WORK ORDER: Provide only the number of lines in the following data that contain "shown".

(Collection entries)
◇ ◇ ◇

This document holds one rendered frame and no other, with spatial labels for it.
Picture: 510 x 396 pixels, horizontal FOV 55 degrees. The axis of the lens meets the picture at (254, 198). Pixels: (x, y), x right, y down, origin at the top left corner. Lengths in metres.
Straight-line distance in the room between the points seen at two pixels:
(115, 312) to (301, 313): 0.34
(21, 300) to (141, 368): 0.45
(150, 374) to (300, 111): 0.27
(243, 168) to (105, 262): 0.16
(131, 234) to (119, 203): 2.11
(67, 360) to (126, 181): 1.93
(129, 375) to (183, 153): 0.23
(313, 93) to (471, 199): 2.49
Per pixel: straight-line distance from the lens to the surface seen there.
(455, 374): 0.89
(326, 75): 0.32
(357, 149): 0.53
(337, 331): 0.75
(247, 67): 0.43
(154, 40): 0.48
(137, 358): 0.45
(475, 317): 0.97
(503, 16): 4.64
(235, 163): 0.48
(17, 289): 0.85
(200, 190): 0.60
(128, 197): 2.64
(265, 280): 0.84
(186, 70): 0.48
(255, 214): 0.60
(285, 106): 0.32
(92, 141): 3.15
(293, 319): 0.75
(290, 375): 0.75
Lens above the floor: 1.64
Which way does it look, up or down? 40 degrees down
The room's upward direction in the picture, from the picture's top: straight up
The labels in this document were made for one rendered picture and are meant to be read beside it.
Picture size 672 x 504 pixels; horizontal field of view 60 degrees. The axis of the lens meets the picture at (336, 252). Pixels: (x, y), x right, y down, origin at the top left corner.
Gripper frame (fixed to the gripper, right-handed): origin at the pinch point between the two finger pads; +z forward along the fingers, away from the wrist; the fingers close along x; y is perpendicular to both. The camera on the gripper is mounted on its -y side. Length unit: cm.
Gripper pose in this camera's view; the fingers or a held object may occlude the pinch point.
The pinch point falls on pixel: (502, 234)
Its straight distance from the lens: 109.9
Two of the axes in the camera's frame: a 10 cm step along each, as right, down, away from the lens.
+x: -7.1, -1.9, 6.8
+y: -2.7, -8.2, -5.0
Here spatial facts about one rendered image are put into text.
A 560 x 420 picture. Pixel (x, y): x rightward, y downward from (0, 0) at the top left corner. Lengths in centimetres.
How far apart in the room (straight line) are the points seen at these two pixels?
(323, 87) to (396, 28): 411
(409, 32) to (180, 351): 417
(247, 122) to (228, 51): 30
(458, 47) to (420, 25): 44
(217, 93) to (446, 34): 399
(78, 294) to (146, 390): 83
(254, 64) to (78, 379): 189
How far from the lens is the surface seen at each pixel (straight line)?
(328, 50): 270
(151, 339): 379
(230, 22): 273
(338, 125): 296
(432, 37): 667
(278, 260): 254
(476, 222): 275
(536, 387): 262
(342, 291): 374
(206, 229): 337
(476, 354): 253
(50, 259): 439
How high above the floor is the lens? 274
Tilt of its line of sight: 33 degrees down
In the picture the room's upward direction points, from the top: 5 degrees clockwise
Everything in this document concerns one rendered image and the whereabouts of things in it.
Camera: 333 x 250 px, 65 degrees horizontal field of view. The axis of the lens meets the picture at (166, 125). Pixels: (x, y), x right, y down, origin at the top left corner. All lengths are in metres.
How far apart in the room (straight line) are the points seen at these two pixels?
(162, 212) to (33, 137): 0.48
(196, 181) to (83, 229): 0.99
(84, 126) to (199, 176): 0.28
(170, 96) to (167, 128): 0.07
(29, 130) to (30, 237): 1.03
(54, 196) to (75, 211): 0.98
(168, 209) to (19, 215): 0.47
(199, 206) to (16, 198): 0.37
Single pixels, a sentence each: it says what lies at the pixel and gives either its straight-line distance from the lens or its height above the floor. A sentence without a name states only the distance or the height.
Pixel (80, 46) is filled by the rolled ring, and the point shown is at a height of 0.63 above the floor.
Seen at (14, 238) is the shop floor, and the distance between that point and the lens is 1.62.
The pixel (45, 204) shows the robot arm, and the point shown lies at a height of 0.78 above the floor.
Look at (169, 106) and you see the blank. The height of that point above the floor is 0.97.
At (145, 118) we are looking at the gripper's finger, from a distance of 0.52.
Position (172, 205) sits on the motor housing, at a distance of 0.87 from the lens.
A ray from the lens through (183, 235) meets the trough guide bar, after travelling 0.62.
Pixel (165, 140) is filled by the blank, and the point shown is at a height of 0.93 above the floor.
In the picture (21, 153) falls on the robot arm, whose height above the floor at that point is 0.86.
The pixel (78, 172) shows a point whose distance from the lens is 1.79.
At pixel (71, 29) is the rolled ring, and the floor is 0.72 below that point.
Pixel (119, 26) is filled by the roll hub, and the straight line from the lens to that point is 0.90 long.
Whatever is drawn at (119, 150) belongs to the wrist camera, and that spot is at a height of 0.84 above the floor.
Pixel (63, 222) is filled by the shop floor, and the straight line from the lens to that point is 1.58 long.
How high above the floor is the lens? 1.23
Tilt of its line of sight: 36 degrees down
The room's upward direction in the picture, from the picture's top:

◇ ◇ ◇

SOLUTION BELOW: 3